:: Dataset content
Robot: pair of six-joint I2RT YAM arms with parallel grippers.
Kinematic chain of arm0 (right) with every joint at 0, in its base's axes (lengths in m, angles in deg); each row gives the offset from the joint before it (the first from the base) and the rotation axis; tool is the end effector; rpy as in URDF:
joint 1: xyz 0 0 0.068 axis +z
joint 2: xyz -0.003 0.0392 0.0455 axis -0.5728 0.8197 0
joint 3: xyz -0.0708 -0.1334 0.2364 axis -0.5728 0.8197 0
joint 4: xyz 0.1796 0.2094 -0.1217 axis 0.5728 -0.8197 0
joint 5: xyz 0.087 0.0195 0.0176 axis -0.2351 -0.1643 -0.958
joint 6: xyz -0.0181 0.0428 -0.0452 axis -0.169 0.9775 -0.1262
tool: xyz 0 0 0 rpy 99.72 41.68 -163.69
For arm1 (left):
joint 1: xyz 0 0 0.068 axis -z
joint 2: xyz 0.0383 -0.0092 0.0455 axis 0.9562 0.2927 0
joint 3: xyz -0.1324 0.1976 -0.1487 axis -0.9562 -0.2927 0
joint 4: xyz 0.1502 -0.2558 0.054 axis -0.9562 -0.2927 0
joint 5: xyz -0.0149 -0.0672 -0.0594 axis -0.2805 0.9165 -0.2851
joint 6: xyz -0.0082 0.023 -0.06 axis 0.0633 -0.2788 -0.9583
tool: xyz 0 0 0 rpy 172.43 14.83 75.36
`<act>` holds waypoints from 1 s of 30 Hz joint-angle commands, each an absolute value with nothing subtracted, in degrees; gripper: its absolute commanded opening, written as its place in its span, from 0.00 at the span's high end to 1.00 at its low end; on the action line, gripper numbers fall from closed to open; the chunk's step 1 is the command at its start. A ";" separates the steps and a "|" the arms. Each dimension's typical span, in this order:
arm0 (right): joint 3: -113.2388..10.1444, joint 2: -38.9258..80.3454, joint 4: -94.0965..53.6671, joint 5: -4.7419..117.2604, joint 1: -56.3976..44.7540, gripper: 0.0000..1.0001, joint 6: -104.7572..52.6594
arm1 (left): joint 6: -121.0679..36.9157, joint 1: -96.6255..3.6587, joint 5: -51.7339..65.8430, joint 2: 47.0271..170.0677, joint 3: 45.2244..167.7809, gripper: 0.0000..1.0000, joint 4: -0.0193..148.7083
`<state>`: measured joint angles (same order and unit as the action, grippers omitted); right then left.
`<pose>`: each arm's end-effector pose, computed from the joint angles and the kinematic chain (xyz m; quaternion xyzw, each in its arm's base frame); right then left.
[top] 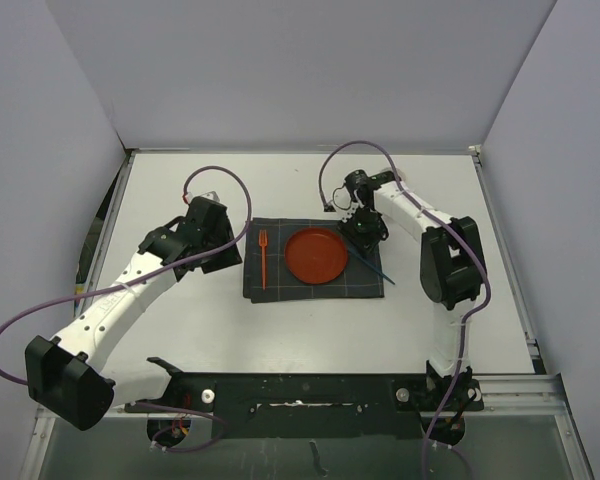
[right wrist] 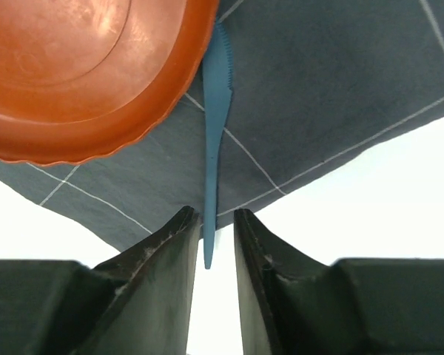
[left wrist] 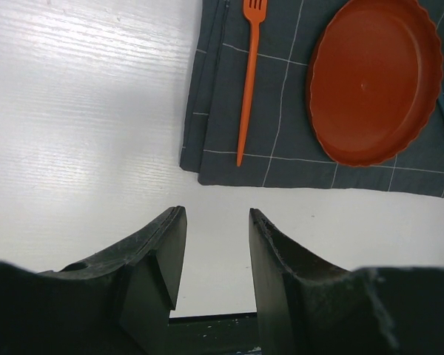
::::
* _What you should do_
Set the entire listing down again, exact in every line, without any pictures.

* _Task answer_
Robot: pair of six-joint I2RT YAM arms with parallel grippers.
Kinematic chain of arm0 (right) with every joint at 0, in its base's axes (lengths in m, angles in deg); each row gives the offset from the joint before it (the first from the base) and the rotation axis; tool is the end effector; rpy as in URDF:
joint 1: xyz 0 0 0.068 axis +z
joint 2: xyz -0.003 0.0392 0.0455 axis -0.5728 0.8197 0
joint 3: xyz -0.0708 -0.1334 0.2364 axis -0.5728 0.8197 0
joint 4: xyz 0.1796 0.2094 -0.1217 axis 0.5728 -0.8197 0
joint 5: xyz 0.087 0.0195 0.0176 axis -0.2351 -0.1643 -0.958
joint 6: xyz -0.0181 0.0428 -0.0452 axis -0.169 0.9775 -0.1262
tool: xyz 0 0 0 rpy 99.72 41.68 -163.69
For arm1 (left):
joint 1: xyz 0 0 0.068 axis -z
joint 2: xyz 0.0383 -0.0092 0.0455 axis 0.9562 0.2927 0
joint 3: xyz -0.1324 0.1976 -0.1487 axis -0.9562 -0.2927 0
joint 4: xyz 0.1502 -0.2558 0.054 axis -0.9562 -0.2927 0
joint 5: xyz -0.0149 -0.0672 -0.0594 axis -0.2805 0.9165 -0.2851
joint 6: xyz -0.0082 0.023 -0.06 axis 0.0633 -0.2788 -0.9583
tool: xyz 0 0 0 rpy 172.43 14.83 75.36
`<act>` holds waypoints from 1 s of 30 Hz joint-angle commands, each an absolute value with nothing subtracted, in degrees; gripper: its absolute commanded opening, written as its place in its span, from 0.00 at the span's high end to 1.00 at its low end; on the action line, gripper numbers fall from closed to open; the chunk's step 1 is the command at its start. A ";" separates the steps and a "|" the arms. Each dimension's typical span, in this order:
arm0 (right): joint 3: -113.2388..10.1444, joint 2: -38.9258..80.3454, joint 4: -94.0965..53.6671, joint 5: -4.7419..117.2604, joint 1: -56.3976..44.7540, gripper: 0.0000..1.0001, joint 6: -104.7572..52.6594
arm1 (left): joint 6: -121.0679..36.9157, joint 1: -96.6255..3.6587, joint 5: -51.7339..65.8430, joint 2: 47.0271..170.0677, joint 3: 45.2244..167.7809, gripper: 0.0000..1.0000, joint 4: -0.0193..148.7083
`<state>`: measured joint angles (same order and unit as the action, grippers omitted); right then left.
`<pose>`: each arm's end-effector pose, computed from the joint angles and the kinematic chain (xyz m; quaternion xyzw, each in its arm's base frame); right then left.
[top] 
[right wrist] 
[left wrist] 

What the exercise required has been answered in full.